Transmenschen gehen tanzen und genießen das Leben und sind ganze Menschen‘: Virale Fotos einer Mutter von ihrer Tochter senden wichtige Botschaft

Rebekah Bruesehoff mag erst 16 Jahre alt sein, aber sie hat fast ihr halbes Leben damit verbracht, öffentlich für ihre Rechte als Transgender-Person zu kämpfen.

Eine junge Frau kämpft für die Rechte von Transmenschen (Symbolbild: Getty Images)
Eine junge Frau kämpft für die Rechte von Transmenschen (Symbolbild: Getty Images)

Deshalb nahm sich ihre unterstützende, aktivistische Mutter Jamie diese Woche einen Moment Zeit, um ein fröhliches Foto zu twittern, das Rebekah in einem grünen Kleid und mit weißen Blumen in der Hand zeigt, herausgeputzt und bereit für einen Highschool-Ball. Es ist die Aktualisierung eines Bildes, das 2017 viral ging und Rebekah bei einer Kundgebung mit einem Schild zeigte, auf dem frech zu lesen war: „Ich bin die furchterregende Transgender-Person, vor der euch die Medien gewarnt haben.“ Dieses Bild erscheint nun neben dem neuen.

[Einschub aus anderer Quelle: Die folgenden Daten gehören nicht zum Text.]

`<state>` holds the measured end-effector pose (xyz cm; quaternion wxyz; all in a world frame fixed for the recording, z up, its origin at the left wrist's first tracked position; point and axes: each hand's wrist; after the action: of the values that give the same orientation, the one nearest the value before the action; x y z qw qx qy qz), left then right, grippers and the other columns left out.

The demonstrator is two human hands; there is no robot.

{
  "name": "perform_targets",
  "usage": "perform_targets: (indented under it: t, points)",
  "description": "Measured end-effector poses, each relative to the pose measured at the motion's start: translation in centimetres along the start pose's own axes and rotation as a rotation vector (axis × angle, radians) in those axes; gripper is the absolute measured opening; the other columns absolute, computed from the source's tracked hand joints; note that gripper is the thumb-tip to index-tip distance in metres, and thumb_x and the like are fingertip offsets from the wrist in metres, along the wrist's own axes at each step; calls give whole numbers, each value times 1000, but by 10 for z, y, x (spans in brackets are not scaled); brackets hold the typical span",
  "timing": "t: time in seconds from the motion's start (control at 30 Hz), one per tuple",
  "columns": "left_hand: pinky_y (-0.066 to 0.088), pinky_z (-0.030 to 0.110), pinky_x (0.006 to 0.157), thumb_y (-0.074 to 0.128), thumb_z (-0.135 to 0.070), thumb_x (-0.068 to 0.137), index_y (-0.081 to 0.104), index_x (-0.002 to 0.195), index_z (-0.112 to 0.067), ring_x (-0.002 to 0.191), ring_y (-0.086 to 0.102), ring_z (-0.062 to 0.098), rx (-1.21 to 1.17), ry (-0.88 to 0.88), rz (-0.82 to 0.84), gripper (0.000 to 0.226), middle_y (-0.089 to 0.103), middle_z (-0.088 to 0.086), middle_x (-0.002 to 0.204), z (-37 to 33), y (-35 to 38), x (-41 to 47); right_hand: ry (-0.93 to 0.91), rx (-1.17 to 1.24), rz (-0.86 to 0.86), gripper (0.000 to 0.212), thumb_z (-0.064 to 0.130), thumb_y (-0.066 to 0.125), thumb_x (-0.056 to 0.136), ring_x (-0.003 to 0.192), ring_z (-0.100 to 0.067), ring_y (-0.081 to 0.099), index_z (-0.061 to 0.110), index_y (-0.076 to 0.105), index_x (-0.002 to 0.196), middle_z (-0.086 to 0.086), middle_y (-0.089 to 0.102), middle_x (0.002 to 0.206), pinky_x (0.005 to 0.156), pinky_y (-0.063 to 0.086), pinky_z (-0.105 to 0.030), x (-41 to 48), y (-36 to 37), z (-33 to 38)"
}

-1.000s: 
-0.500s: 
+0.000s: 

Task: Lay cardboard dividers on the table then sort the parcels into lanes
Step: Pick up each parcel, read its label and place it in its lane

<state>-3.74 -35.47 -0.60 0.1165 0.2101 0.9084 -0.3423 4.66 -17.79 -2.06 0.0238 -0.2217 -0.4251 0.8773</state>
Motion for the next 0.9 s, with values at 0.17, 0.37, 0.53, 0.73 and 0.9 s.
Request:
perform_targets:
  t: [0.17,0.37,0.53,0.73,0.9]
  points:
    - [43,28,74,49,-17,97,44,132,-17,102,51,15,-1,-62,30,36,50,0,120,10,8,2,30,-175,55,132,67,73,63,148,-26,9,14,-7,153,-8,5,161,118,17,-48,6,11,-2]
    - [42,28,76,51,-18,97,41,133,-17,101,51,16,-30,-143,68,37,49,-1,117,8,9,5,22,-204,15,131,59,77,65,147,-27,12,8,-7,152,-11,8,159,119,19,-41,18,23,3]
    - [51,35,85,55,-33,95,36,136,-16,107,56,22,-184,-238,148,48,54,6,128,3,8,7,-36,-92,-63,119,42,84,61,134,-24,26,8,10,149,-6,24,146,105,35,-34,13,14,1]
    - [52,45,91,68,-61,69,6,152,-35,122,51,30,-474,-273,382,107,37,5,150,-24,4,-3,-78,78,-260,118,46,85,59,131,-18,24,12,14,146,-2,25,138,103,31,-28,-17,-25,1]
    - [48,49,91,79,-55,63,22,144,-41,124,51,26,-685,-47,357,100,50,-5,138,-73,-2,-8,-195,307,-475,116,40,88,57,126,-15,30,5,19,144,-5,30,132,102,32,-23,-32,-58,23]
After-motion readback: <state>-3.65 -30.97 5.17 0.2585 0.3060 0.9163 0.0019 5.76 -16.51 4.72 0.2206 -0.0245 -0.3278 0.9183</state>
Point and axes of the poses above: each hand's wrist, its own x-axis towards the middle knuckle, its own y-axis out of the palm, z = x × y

Jamie Bruesehoff hat kürzlich Fotos ihrer Tochter Rebekah nebeneinander geteilt, eines im Alter von 10 und eines im Alter von 16 Jahren, um zu zeigen, dass Transmenschen „das Leben genießen und ganze Menschen sind“. (Foto: Twitter/Jaime Bruesehoff)
Jamie Bruesehoff hat kürzlich Fotos ihrer Tochter Rebekah nebeneinander geteilt, eines im Alter von 10 und eines im Alter von 16 Jahren, um zu zeigen, dass Transmenschen „das Leben genießen und ganze Menschen sind“. (Foto: Twitter/Jaime Bruesehoff)

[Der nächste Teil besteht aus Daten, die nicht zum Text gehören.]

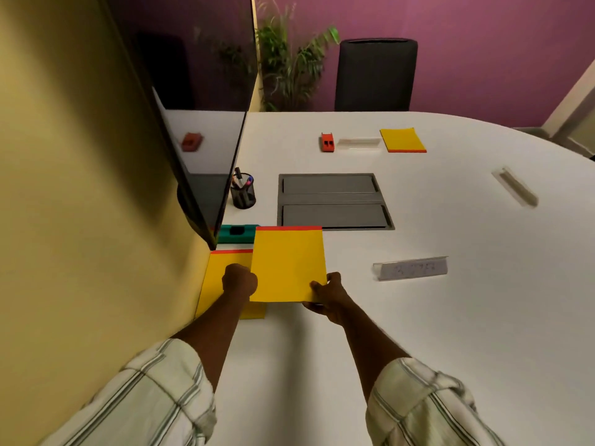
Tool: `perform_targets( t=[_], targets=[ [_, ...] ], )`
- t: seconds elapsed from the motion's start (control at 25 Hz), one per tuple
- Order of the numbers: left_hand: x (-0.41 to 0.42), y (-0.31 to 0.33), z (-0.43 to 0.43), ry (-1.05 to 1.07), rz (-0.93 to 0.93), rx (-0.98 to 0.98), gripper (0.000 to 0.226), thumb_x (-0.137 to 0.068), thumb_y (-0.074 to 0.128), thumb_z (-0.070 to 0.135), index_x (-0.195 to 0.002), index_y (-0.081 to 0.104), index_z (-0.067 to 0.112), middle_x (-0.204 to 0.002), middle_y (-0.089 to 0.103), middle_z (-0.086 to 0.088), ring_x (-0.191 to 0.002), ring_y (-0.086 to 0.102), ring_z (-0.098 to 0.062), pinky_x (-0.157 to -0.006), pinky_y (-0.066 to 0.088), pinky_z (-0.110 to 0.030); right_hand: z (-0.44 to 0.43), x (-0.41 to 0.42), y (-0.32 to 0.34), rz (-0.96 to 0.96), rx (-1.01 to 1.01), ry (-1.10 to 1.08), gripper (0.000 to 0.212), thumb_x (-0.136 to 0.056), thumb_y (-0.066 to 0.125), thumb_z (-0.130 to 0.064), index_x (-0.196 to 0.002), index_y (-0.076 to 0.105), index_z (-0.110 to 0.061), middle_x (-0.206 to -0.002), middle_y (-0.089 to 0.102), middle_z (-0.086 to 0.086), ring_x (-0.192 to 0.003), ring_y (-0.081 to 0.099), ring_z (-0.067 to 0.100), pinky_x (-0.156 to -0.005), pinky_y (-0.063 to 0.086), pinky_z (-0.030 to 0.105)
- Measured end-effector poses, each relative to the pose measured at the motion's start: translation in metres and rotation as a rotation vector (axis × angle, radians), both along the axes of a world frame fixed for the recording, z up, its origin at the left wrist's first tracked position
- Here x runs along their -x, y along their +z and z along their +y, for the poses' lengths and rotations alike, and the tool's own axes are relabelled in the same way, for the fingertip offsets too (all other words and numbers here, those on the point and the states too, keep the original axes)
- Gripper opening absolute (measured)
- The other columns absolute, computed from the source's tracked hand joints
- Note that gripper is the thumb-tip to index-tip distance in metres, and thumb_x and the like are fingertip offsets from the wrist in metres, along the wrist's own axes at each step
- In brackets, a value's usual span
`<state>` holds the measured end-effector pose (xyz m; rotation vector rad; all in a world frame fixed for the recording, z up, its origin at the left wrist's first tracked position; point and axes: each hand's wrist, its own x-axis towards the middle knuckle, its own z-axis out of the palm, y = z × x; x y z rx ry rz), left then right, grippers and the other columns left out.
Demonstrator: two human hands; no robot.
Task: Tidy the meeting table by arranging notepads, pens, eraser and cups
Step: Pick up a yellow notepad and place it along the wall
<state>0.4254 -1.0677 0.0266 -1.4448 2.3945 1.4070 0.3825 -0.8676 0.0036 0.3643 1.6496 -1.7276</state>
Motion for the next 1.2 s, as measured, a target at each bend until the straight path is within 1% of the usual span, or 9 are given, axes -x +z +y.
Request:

„Es gibt diese Gegenüberstellung“, sagt Jamie zu Yahoo Life und bezieht sich dabei sowohl auf die beiden Fotos als auch auf das Leben ihrer Tochter. „Das Foto von vor sechs Jahren tauchte in meinen Erinnerungen auf und ich war verblüfft: Es fühlt sich so lange her an und als wäre es erst gestern gewesen.“

Als das Foto auftauchte, so Jamie, war sie mit Rebekah in einem Nagelstudio, wo sie sich vor ihrem Abschlussball eine Maniküre gönnte. Die Veröffentlichung beider Fotos, so Jamie, bot die Gelegenheit, ein umfassenderes Bild ihres Teenagers zu zeigen, der Feldhockey spielt und Musicals liebt.

„Sie hat sechs Jahre öffentlich gekämpft, aber sie ist auch einfach nur ein Teenager, der ausgeht und Spaß beim Tanzen hat“, sagt sie. „Darum ging es in dem Twitter-Thread … dass Transmenschen tanzen gehen und sich amüsieren und ganze Menschen sind, und dass Transmenschen mehr sind als nur ihr Kampf um Rechte und ein Leben.“

"Ganz bestimmt nichts, was wir geplant hatten"

Das Originalfoto der damals zehnjährigen Rebekah mit dem Schild, das von einer Geschichte inspiriert war, die sie im Internet gefunden hatte, wurde kurz vor einer Demonstration in Jersey City, N.J., aufgenommen, bei der es um die Aufhebung der staatlichen Unterstützung für Transgender-Schüler durch die Trump-Regierung ging. Die Kleine wurde gebeten, vor der 200-köpfigen Menge zu sprechen, was sie auch tat, und dann postete ihre Mutter das Bild auf Facebook, wo es „unglaublich viral ging“.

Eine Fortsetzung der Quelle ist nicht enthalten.